▸ Work item: I need the entries printed again word for word, without the images.

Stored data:
--- START ---

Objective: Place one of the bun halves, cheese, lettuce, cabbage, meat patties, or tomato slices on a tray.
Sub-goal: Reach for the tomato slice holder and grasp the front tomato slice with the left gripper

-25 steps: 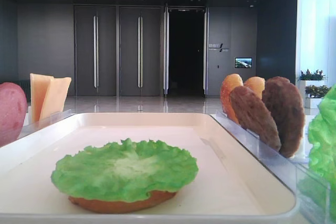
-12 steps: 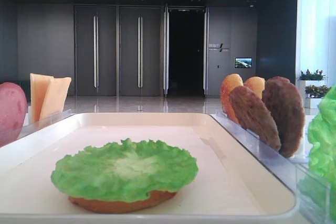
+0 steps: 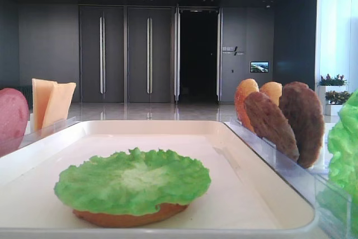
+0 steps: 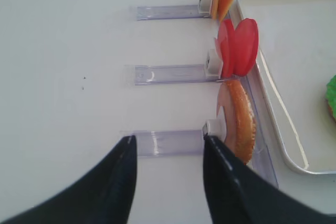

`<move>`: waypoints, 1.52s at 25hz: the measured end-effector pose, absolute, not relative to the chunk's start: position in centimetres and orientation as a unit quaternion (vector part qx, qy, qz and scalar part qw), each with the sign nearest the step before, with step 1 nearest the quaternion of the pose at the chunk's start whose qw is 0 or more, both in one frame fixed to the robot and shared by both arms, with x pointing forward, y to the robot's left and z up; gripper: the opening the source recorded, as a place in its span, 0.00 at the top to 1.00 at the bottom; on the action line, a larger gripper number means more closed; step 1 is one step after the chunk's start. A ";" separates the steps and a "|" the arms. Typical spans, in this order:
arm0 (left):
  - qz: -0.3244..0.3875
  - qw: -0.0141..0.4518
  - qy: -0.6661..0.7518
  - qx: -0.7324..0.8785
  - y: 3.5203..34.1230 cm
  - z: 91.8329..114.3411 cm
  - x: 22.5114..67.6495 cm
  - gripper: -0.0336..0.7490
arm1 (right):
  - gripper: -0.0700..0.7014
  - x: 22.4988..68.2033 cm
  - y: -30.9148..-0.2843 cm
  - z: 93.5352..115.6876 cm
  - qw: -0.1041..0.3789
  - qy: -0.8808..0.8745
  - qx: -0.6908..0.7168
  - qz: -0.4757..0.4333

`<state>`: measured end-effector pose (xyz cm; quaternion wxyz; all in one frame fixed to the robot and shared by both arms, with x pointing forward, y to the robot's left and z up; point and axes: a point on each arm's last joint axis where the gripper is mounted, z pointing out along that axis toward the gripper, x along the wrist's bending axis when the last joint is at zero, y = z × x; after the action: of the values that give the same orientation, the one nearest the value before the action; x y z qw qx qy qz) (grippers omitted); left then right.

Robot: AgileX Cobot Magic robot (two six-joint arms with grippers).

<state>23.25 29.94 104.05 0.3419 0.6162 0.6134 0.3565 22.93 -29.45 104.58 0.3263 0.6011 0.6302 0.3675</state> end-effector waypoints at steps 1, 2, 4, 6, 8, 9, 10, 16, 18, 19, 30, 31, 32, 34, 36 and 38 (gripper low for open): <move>0.357 0.342 0.613 0.616 29.9 104.0 23.3 0.48 | 0.43 22.9 -29.5 104.6 0.326 0.630 0.601 0.367; 0.357 0.340 0.614 0.616 30.0 104.0 23.2 0.44 | 0.43 22.9 -29.5 104.6 0.326 0.630 0.601 0.367; 0.365 0.335 0.613 0.615 30.1 104.3 23.1 0.40 | 0.43 22.9 -29.5 104.6 0.326 0.630 0.601 0.367; 0.370 0.330 0.613 0.614 30.2 104.7 23.2 0.38 | 0.43 22.9 -29.5 104.6 0.326 0.630 0.601 0.367; 0.370 0.326 0.618 0.613 30.3 105.1 23.5 0.38 | 0.43 22.9 -29.5 104.6 0.326 0.630 0.601 0.367; 0.365 0.325 0.623 0.610 30.3 105.4 23.8 0.38 | 0.43 22.9 -29.5 104.6 0.326 0.630 0.601 0.367; 0.357 0.324 0.632 0.606 30.4 105.7 24.1 0.38 | 0.43 22.9 -29.5 104.6 0.326 0.630 0.601 0.367; 0.307 0.286 0.664 0.618 30.5 107.6 27.6 0.38 | 0.43 22.9 -29.5 104.6 0.326 0.630 0.601 0.367; 0.287 0.267 0.675 0.625 30.6 108.2 29.3 0.38 | 0.43 22.9 -29.5 104.6 0.326 0.630 0.601 0.367; 0.274 0.255 0.680 0.630 30.6 108.3 30.3 0.38 | 0.43 22.9 -29.5 104.6 0.326 0.630 0.601 0.367; 0.172 0.164 0.714 0.659 30.9 108.4 41.1 0.41 | 0.43 22.9 -29.4 104.6 0.326 0.630 0.601 0.368; 0.169 0.161 0.715 0.659 31.0 108.3 42.0 0.41 | 0.43 22.9 -29.4 104.6 0.326 0.630 0.601 0.368; 0.162 0.156 0.717 0.660 31.0 108.2 42.8 0.41 | 0.43 22.9 -29.4 104.6 0.326 0.630 0.601 0.368; 0.151 0.152 0.720 0.660 31.0 108.0 44.4 0.41 | 0.43 22.9 -29.4 104.6 0.326 0.630 0.601 0.368; 0.143 0.149 0.722 0.660 31.0 107.8 45.9 0.41 | 0.43 22.9 -29.4 104.6 0.326 0.630 0.601 0.368; 0.135 0.145 0.725 0.660 31.0 107.5 47.6 0.41 | 0.43 22.9 -29.4 104.6 0.326 0.630 0.601 0.368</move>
<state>47.59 31.00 107.46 0.1455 0.6601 0.7246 0.1347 22.94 -29.44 104.56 0.3258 0.6012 0.6304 0.3676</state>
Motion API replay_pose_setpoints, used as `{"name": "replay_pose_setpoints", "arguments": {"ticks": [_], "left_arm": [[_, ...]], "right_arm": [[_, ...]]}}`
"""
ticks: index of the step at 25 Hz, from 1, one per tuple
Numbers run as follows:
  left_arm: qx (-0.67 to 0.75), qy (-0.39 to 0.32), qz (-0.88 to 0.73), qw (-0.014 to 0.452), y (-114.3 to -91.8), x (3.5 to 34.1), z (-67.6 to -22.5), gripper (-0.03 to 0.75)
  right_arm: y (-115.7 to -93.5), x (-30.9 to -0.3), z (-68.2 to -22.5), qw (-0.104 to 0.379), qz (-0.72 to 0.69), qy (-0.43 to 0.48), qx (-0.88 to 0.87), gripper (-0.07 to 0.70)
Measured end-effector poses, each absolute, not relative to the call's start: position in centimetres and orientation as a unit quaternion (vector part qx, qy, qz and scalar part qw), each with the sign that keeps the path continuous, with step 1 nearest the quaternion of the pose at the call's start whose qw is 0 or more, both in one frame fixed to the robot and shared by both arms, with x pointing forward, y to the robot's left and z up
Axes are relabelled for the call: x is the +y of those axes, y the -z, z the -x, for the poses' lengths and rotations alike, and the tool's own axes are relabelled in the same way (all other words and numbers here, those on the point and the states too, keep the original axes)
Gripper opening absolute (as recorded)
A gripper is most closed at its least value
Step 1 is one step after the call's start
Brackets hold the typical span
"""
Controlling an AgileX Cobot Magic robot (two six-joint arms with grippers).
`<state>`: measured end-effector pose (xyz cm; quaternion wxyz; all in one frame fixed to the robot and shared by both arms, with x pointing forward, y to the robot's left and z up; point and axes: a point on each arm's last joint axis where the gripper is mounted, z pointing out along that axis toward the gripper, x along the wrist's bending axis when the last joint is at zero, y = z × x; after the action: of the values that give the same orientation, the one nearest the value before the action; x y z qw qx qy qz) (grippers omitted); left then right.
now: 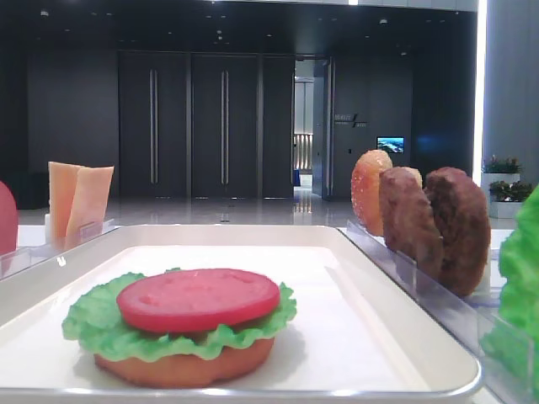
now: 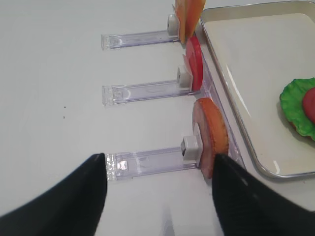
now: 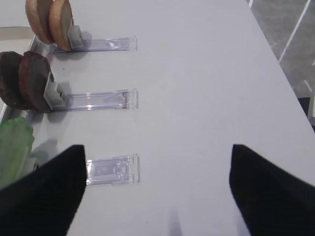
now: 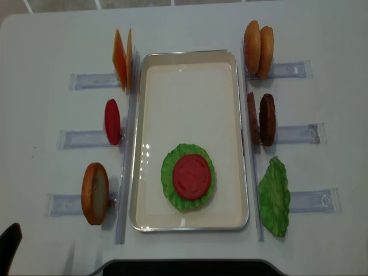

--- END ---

▸ Solution:
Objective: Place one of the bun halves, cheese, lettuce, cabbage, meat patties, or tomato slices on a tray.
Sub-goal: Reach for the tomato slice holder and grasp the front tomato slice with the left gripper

-25 steps: 
-12 steps: 
+0 steps: 
+0 steps: 

`<move>`: waypoints, 1.52s at 25hz: the measured end-effector pose, absolute, not relative to the chunk's start: position in centimetres and orientation as a unit quaternion (vector part qx, qy, qz and scalar part qw), each with the sign nearest the step before, with step 1 nearest the quaternion of the pose at the chunk's start whose qw is 0 or more, both in one frame fixed to the robot and shared by both arms, with x pointing forward, y to the robot's left and z up; gripper: the opening the source recorded, as a place in its span, 0.00 at the top to 1.00 at the bottom; on the action line, a larger gripper number means more closed; step 1 is one step after the chunk's start. A ";" separates the steps and a "|" the arms. Typical spans, in this order:
arm0 (left):
  - qz: -0.3244..0.3875
  - qw: -0.0141..0.4518
  - qy: -0.6661..0.7518
  - qx: -0.7324..0.8785
  - y: 3.5203..34.1230 cm
  - z: 91.8329..114.3411 cm
  - x: 22.5114..67.6495 cm
  - gripper: -0.0336..0.7490
arm1 (right):
  - gripper: -0.0700..0.7014
  - x: 22.4988..68.2033 cm
  - y: -30.9148..-0.2843 cm
  - z: 93.5352..115.6876 cm
  - qw: -0.1041..0.3789
  - qy: -0.8808..0.8745
  - qx: -0.6908..0.7168
  - qz: -0.4757..0.4333

`<state>`: measured end-effector pose (xyz cm; quaternion wxyz; all in one frame fixed to the robot and shared by both arms, with x pointing forward, y to the robot's left and z up; point and axes: a point on each arm's last joint axis where the gripper is mounted, z pointing out along that axis toward the gripper, x along the wrist's bending axis when the last joint is at zero, y = z × x; after the action: of the values that give the same orientation, the one nearest the value before the action; x y z qw qx qy qz) (grippers omitted); left then right.

Robot: AgileX Cobot Magic robot (two six-joint arms with grippers).

<state>23.25 29.94 104.05 0.3419 0.6162 0.6134 0.3565 22.93 -29.45 104.58 0.3263 0.6011 0.6302 0.3675</state> end-effector waypoints at steps 1, 2, 4, 6, 8, 9, 10, 16, 18, 19, 30, 31, 32, 34, 36 and 38 (gripper low for open): <move>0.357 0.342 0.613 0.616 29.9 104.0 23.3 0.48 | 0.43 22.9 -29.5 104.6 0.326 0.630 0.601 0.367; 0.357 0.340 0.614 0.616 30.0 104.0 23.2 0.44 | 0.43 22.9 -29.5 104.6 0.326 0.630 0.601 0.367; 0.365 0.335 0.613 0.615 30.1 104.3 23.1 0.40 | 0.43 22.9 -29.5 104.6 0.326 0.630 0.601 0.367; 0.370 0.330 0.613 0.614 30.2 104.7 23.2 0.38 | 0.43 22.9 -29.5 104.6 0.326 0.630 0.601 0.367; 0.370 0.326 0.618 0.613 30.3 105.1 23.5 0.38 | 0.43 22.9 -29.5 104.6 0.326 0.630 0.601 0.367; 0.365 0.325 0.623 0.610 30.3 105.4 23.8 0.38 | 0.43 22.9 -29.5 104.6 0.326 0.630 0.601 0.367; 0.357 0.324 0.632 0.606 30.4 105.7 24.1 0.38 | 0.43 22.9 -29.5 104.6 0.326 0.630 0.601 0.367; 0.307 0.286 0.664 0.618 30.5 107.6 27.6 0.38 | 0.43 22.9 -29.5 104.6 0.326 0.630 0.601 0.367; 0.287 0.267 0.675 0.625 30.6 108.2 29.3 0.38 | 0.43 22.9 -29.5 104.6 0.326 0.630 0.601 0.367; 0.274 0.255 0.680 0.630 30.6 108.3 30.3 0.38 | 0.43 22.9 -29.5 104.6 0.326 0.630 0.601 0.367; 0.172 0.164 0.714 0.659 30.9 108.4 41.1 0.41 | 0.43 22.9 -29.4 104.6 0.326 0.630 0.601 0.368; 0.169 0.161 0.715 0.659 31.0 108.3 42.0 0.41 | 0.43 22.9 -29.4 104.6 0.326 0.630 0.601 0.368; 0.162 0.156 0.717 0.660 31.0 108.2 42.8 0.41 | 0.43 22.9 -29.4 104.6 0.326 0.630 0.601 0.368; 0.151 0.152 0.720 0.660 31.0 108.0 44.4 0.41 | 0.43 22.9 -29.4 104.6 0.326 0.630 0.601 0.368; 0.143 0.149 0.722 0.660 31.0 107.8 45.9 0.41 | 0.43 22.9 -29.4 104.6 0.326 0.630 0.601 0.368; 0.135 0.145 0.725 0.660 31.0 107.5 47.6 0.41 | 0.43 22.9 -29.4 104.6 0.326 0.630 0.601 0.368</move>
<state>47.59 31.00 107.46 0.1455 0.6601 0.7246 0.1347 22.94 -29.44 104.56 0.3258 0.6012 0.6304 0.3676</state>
Motion API replay_pose_setpoints, used as `{"name": "replay_pose_setpoints", "arguments": {"ticks": [_], "left_arm": [[_, ...]], "right_arm": [[_, ...]]}}`
"""
ticks: index of the step at 25 Hz, from 1, one per tuple
Numbers run as follows:
  left_arm: qx (-0.67 to 0.75), qy (-0.39 to 0.32), qz (-0.88 to 0.73), qw (-0.014 to 0.452), y (-114.3 to -91.8), x (3.5 to 34.1), z (-67.6 to -22.5), gripper (-0.03 to 0.75)
  right_arm: y (-115.7 to -93.5), x (-30.9 to -0.3), z (-68.2 to -22.5), qw (-0.104 to 0.379), qz (-0.72 to 0.69), qy (-0.43 to 0.48), qx (-0.88 to 0.87), gripper (-0.07 to 0.70)
Measured end-effector poses, each absolute, not relative to the call's start: position in centimetres and orientation as a unit quaternion (vector part qx, qy, qz and scalar part qw), each with the sign that keeps the path continuous, with step 1 nearest the quaternion of the pose at the call's start whose qw is 0 or more, both in one frame fixed to the robot and shared by both arms, with x pointing forward, y to the robot's left and z up
Axes are relabelled for the call: x is the +y of those axes, y the -z, z the -x, for the poses' lengths and rotations alike, and the tool's own axes are relabelled in the same way (all other words and numbers here, those on the point and the states too, keep the original axes)
Gripper opening absolute (as recorded)
A gripper is most closed at its least value
Step 1 is one step after the call's start
Brackets hold the typical span
"""
Controlling an AgileX Cobot Magic robot (two six-joint arms with grippers).
`<state>`: measured end-effector pose (xyz cm; quaternion wxyz; all in one frame fixed to the robot and shared by both arms, with x pointing forward, y to the robot's left and z up; point and axes: a point on each arm's last joint axis where the gripper is mounted, z pointing out along that axis toward the gripper, x along the wrist's bending axis when the last joint is at zero, y = z × x; after the action: of the values that give the same orientation, the one nearest the value before the action; x y z qw qx qy qz) (grippers omitted); left then right.
now: 
now: 
now: 
now: 

No part of the exercise is left unanswered.